Blocking on Vectors - libxsmm/tpp-mlir GitHub Wiki
Introduce support for register blocking on vector
-dialect ops, or downstream ops operating on vector
type, i.e. allow for converting outer dims to loops at the vector
level.
Two-fold crux:
- Tiling on
linalg
is great ... if your pipeline goes throughlinalg
Not all paths to
vector
go throughlinalg
(e.g. coming out of Triton or in non-tensor compilers that want vectorized code). As such, vector ops might not yet be wrapped up in the appropriate loop structure, e.g. in terms of register blocking. Such loop structure can be crucial for the performance of compiler-generated microkernels (e.g., see this repo).
linalg
-level decision making, e.g. re. tiling, should be as agnostic as possible to hardware considerations
In order to separate concerns, we should allow the
vector
part of the pipeline to make decisions which account for, e.g., register sizes/instruction widths and number of registers, so that it can control, e.g., register spilling and repeated prefetching. Instead of being forced to unroll outer dims, allowing the intermediary step of converting to loops also allows us to exercise control over, e.g., code bloat at thevector
level. Further, tiling at thelinalg
-on-tensor
level can then be restricted to account for 1) making sure operands fit in appropriate levels of the memory hierarchy and 2) (inner) dims are a multiple of SIMD/SIMT widths.

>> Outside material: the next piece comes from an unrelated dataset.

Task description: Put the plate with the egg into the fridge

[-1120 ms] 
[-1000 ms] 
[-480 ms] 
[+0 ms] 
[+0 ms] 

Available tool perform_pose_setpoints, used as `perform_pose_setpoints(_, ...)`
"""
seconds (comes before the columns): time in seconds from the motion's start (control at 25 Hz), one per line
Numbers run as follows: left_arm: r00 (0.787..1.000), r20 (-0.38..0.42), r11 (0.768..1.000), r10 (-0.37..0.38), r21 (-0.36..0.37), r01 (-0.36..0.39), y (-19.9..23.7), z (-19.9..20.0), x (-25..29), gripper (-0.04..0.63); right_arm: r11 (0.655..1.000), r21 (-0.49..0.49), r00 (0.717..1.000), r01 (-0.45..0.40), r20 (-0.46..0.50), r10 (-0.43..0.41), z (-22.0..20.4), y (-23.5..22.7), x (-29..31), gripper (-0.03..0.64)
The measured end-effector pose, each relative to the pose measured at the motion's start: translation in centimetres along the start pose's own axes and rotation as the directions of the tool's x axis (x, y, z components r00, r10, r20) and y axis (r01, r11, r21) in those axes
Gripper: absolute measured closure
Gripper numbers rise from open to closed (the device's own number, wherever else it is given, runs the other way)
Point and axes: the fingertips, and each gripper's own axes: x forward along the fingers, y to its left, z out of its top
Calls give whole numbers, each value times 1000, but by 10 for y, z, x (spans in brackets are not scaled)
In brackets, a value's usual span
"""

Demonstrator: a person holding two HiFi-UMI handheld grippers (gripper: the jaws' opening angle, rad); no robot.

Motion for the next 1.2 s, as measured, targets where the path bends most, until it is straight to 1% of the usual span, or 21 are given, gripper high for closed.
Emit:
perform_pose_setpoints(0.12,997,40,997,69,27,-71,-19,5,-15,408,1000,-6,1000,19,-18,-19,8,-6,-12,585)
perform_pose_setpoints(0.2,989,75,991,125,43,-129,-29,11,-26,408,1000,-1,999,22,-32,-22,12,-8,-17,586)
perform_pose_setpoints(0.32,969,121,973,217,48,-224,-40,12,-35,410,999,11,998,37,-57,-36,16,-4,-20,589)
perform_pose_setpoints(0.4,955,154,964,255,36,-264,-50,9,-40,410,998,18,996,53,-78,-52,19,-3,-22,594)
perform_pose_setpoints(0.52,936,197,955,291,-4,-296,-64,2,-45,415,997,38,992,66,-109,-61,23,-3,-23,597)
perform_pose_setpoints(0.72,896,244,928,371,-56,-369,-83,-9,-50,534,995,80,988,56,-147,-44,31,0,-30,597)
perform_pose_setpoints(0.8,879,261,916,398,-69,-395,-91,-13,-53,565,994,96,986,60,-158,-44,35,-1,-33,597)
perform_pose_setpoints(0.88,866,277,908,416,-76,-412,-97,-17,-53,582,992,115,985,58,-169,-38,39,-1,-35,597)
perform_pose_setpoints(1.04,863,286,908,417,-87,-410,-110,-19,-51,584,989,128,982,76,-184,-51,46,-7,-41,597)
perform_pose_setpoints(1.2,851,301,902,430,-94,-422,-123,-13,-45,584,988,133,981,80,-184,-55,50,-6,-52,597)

Upstream has previously declared that tiling on vector ops is inappropriate, paraphrased as "you should do that on linalg" [0] [1].
Currently, when the linalg
-level part of the pipeline finishes, right before "vectorization", the IR it has produced must be such that ops (operating on tensors) can only be unrolled (after vector
-level linearization). This implies that this upper part of the pipeline must already know which size of tensors (unrolled as lower-D vectors) will fit in registers. This is something that might not be known in that part of the pipeline (e.g. we get handed some Triton IR that has not be written with our hardware in mind) or we want the upper part of our pipeline to be agnostic to hardware specifics so that the lower-down different-hardware-version-aware part of the pipeline can be wholly concerned with getting the final loops right (which might, e.g., be different across hardware variants/generations).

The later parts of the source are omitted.